**SUPPLIED INFORMATION**
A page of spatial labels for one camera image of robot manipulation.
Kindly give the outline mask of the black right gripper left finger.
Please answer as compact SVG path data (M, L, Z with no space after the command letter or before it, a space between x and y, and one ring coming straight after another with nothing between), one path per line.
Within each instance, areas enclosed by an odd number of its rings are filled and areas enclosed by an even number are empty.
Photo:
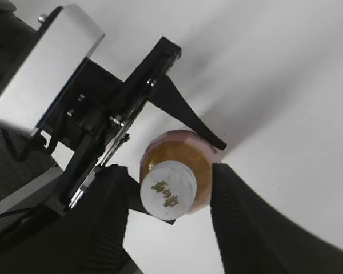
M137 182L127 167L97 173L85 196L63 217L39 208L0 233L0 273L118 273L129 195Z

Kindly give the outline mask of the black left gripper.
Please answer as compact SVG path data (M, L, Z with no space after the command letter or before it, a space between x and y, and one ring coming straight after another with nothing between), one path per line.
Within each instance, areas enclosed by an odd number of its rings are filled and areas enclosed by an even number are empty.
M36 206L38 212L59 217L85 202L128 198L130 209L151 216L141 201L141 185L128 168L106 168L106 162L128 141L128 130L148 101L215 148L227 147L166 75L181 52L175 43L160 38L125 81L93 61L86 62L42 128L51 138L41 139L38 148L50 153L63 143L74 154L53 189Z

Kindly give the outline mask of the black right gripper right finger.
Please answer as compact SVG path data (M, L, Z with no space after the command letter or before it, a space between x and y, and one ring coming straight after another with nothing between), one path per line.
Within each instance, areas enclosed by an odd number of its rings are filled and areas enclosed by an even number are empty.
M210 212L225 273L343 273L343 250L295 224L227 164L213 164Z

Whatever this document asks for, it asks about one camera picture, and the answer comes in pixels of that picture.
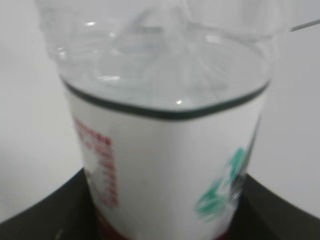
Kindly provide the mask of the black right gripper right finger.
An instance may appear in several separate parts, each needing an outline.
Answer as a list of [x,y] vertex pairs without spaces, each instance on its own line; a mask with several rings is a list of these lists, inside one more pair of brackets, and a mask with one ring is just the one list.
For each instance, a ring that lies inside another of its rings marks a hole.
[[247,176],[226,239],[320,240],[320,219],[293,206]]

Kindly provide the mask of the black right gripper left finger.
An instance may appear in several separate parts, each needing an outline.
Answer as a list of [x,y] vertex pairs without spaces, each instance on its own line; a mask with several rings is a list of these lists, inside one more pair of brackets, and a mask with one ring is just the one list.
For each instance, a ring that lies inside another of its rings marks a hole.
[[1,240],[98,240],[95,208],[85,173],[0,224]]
...
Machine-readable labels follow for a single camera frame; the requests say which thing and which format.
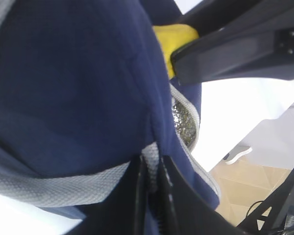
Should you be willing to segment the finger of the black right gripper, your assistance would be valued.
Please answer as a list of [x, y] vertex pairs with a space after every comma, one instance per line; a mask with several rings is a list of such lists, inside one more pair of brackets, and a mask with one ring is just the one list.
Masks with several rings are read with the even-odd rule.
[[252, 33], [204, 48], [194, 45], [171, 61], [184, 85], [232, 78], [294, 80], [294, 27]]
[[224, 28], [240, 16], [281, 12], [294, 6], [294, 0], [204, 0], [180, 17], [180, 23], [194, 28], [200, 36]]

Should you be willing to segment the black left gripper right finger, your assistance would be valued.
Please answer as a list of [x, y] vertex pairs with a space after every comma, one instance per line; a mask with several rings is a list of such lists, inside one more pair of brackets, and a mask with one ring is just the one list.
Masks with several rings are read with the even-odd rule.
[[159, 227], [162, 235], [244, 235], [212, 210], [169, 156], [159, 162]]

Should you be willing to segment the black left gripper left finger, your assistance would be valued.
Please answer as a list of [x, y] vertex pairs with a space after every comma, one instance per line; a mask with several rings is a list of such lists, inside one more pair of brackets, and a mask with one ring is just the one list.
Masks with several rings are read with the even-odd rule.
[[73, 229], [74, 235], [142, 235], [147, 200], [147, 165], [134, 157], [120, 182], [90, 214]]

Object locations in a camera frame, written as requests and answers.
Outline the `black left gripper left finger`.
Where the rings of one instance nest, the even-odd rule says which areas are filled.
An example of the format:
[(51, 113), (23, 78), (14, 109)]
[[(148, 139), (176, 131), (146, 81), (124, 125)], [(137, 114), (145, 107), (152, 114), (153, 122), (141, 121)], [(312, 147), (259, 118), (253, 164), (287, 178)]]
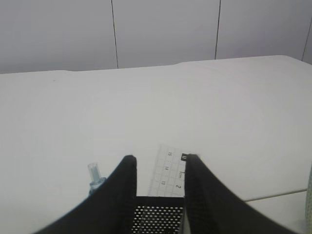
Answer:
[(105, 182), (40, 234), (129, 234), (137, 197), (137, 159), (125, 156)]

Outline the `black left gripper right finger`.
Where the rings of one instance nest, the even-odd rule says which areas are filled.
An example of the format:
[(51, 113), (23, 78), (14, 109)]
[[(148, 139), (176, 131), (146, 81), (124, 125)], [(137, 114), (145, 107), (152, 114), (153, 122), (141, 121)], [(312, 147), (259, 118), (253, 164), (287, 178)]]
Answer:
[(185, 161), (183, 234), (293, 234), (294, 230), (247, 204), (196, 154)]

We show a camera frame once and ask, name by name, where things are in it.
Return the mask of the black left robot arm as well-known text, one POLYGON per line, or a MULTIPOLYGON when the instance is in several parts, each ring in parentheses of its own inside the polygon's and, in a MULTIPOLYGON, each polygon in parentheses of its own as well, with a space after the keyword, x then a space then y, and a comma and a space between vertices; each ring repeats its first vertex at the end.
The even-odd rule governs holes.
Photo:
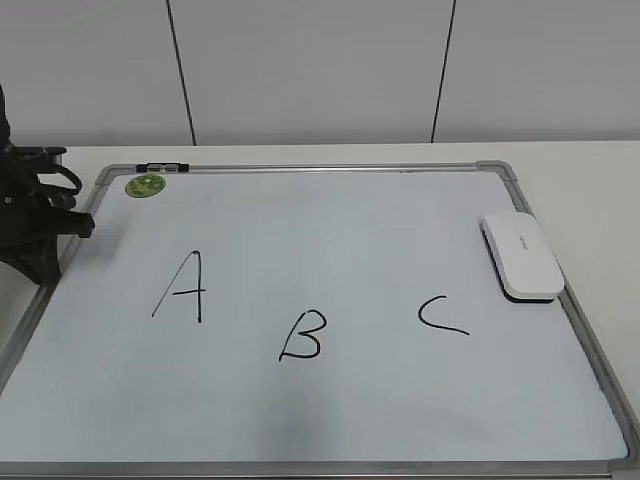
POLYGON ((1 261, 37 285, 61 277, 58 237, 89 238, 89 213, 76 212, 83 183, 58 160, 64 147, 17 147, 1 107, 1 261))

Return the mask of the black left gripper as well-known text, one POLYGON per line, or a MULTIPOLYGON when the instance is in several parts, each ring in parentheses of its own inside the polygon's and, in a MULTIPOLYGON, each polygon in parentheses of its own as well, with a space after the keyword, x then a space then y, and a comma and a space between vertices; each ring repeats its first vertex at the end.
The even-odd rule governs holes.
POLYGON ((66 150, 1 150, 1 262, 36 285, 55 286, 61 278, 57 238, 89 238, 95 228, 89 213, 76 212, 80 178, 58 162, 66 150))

**EXERCISE REQUIREMENTS**
How many lines in the data above hold the word "provide"? Answer with the number alone.

**COMPLETED EXERCISE**
2